MONTEVIDEO - La Camera dei Deputati dell’Uruguay ha approvato il trattato tra Mercosur e Unione Europea, completando l’iter parlamentare e rendendo il Paese il primo del blocco sudamericano a ratificare l’intesa, dopo il via libera all’unanimità del Senato. Il voto è arrivato poco prima delle 13 con 91 sì e 2 no, quelli dei deputati di Identidad Soberana Gustavo e Nicole Salle, padre e figlia. 

Subito dopo l’approvazione il testo è stato trasmesso al Potere esecutivo per la promulgazione definitiva. 

L’accordo, firmato a gennaio ad Asunción dopo oltre 25 anni di negoziati, punta a creare un’ampia area di libero scambio tra i due blocchi ,coinvolgendo oltre 700 milioni di persone, con l’eliminazione progressiva dei dazi e l’apertura di quote di esportazione per beni e servizi.  

I Paesi europei potranno esportare verso il Mercosur, tra gli altri, automobili, macchinari, vini e liquori, mentre i quattro membri fondatori del blocco sudamericano - Argentina, Brasile, Paraguay e Uruguay - vedranno agevolate le vendite in Europa di carne, zucchero, riso, miele e soia. 

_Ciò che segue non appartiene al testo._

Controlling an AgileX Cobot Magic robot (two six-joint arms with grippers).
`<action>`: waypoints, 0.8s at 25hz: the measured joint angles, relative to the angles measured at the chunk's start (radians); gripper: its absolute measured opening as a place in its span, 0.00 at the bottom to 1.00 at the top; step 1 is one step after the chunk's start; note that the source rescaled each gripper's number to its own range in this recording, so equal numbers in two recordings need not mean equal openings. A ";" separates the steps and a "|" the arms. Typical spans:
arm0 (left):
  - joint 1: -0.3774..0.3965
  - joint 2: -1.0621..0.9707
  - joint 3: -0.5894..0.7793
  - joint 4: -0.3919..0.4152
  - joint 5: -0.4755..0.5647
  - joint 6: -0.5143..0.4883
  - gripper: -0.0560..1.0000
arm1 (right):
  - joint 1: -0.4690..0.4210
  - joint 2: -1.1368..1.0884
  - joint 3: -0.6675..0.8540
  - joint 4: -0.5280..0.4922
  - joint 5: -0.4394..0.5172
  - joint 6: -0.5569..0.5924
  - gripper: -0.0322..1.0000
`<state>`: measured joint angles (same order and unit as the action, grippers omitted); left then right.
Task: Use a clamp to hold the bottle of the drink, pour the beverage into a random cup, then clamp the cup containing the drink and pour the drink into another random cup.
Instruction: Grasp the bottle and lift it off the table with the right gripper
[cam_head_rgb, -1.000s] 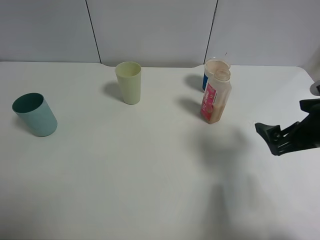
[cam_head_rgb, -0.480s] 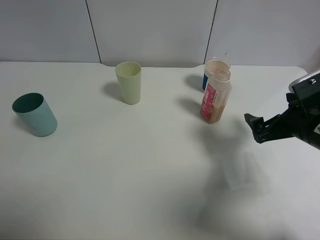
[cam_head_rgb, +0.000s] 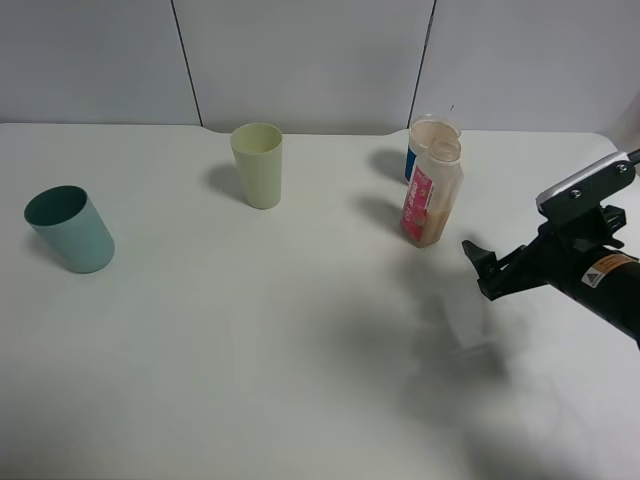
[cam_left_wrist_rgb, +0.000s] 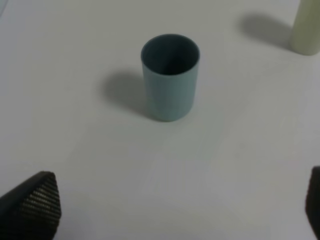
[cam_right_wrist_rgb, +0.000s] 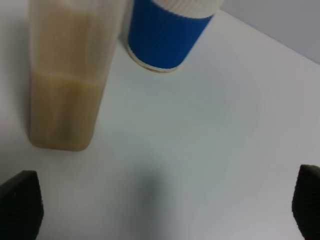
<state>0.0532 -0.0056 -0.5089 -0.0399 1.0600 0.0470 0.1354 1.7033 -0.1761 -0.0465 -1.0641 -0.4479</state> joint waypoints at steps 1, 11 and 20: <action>0.000 0.000 0.000 0.000 0.000 0.000 1.00 | 0.000 0.019 0.002 -0.007 -0.023 0.000 1.00; 0.000 0.000 0.000 0.000 0.000 0.000 1.00 | 0.000 0.190 0.002 -0.005 -0.139 -0.003 1.00; 0.000 0.000 0.000 0.000 0.000 0.000 1.00 | 0.000 0.216 -0.087 0.004 -0.143 -0.003 1.00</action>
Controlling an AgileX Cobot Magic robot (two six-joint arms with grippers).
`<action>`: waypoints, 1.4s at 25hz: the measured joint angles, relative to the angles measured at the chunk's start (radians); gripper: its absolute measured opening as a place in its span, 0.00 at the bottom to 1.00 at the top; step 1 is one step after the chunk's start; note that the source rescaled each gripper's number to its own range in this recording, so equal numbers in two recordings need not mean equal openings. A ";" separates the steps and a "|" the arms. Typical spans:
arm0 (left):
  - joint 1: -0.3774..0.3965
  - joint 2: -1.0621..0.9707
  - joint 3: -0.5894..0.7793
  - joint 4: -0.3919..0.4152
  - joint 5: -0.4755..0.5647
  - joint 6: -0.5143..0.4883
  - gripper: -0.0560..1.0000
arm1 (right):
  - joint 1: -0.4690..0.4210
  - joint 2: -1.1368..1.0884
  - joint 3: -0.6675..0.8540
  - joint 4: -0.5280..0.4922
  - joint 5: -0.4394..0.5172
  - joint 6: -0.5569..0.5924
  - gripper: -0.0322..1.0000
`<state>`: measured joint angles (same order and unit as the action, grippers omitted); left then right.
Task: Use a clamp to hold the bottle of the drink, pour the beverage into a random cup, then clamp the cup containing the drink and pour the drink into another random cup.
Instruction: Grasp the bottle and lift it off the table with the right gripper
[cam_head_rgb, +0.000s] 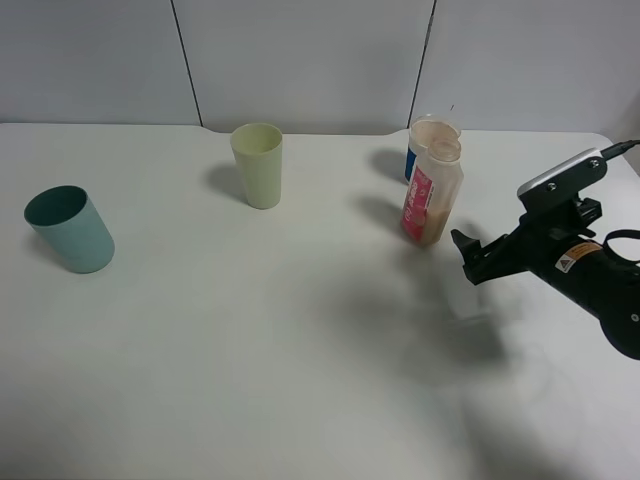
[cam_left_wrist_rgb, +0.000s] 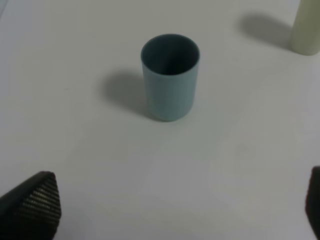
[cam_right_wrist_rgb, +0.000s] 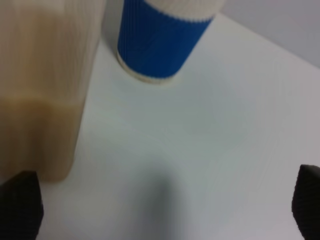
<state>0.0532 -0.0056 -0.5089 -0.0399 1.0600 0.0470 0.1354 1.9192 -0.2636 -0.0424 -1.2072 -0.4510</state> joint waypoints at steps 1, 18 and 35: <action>0.000 0.000 0.000 0.000 0.000 0.000 1.00 | 0.000 0.000 -0.005 -0.004 0.000 0.000 1.00; 0.000 0.000 0.000 0.000 0.000 0.000 1.00 | 0.000 0.133 -0.134 -0.130 0.000 0.030 1.00; 0.000 0.000 0.000 0.000 0.000 0.000 1.00 | 0.000 0.200 -0.198 -0.227 -0.001 0.124 1.00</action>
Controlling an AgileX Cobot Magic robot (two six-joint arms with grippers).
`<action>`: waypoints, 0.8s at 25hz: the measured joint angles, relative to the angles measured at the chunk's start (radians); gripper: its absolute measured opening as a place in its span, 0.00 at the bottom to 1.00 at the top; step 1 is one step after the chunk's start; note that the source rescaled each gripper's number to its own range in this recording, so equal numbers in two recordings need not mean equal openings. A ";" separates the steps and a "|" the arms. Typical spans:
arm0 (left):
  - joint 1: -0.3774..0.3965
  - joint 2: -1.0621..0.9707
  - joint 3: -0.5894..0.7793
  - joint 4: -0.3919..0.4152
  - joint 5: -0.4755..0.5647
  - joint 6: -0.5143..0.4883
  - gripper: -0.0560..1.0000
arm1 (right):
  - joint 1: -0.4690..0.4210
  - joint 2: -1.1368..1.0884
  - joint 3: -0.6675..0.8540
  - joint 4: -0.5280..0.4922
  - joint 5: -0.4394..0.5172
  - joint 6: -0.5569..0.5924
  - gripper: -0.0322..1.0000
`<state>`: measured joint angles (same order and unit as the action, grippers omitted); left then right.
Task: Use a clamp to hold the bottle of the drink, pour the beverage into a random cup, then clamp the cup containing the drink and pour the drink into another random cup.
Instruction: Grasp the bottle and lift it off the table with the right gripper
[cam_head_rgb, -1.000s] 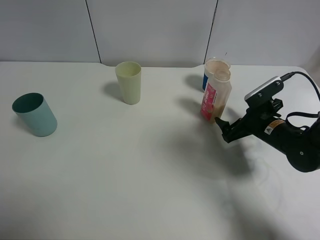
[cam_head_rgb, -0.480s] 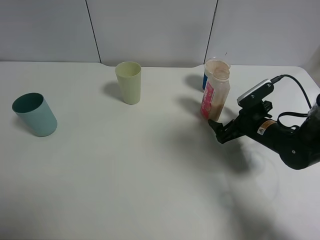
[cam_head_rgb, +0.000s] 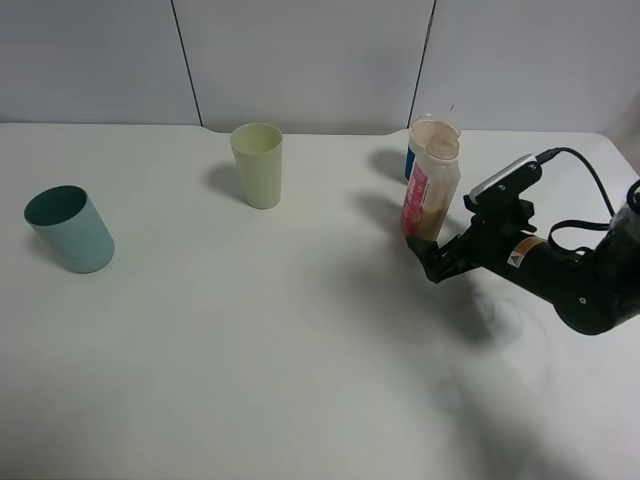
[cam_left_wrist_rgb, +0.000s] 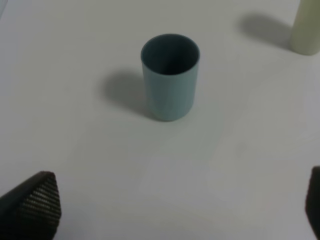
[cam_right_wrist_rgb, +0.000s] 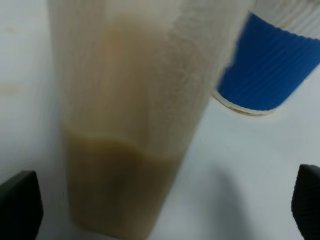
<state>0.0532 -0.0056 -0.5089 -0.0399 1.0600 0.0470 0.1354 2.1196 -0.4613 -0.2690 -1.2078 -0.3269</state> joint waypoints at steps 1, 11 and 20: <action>0.000 0.000 0.000 0.000 0.000 0.000 1.00 | 0.002 0.000 0.000 -0.001 0.000 0.004 1.00; 0.000 0.000 0.000 0.000 0.000 0.000 1.00 | 0.069 0.000 -0.031 0.082 0.000 0.025 1.00; 0.000 0.000 0.000 0.000 0.000 0.000 1.00 | 0.102 0.006 -0.078 0.146 0.000 0.048 1.00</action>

Il ministro degli Esteri Mario Lubetkin ha definito la ratifica “qualcosa di storico” e “un segnale” verso l’Europa, e ha spiegato che il primo anno dopo l’approvazione sarà una fase di “adeguamento o accomodamento”, per accompagnare i settori più esposti, con l’obiettivo che “nessuno rimanga indietro”. 

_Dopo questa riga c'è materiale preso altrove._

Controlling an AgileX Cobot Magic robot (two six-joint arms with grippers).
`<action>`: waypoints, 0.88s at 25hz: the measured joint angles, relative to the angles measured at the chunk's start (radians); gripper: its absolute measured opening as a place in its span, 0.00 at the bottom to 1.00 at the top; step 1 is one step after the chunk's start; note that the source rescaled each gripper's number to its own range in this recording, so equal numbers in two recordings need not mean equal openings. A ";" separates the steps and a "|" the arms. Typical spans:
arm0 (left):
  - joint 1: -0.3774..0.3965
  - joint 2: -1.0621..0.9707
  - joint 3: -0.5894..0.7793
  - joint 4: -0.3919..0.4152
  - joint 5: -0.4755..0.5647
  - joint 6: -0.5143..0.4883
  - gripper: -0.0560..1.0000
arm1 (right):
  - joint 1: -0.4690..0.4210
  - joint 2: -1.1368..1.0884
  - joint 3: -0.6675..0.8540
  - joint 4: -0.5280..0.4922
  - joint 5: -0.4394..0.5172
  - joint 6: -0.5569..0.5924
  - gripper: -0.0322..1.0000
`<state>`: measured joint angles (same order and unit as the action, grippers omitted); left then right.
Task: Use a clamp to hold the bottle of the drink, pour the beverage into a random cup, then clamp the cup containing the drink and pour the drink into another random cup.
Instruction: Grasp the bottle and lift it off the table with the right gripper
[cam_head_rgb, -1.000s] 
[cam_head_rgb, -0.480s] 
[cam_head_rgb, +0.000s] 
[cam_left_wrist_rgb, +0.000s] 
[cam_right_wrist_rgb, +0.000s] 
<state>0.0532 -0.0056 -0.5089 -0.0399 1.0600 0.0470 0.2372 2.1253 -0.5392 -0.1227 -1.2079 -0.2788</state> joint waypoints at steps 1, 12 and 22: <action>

Anche in Argentina il Parlamento è impegnato nell’esame del trattato, mentre Brasile e Paraguay dovrebbero completare la ratifica nei prossimi giorni. In Europa, invece, l’intesa incontra resistenze, in particolare da parte della Francia, preoccupata per l’impatto su agricoltura e allevamento. Il Parlamento europeo ha rinviato il testo alla giustizia a gennaio, sospendendone l’applicazione formale, ma resta possibile un’entrata in vigore provvisoria.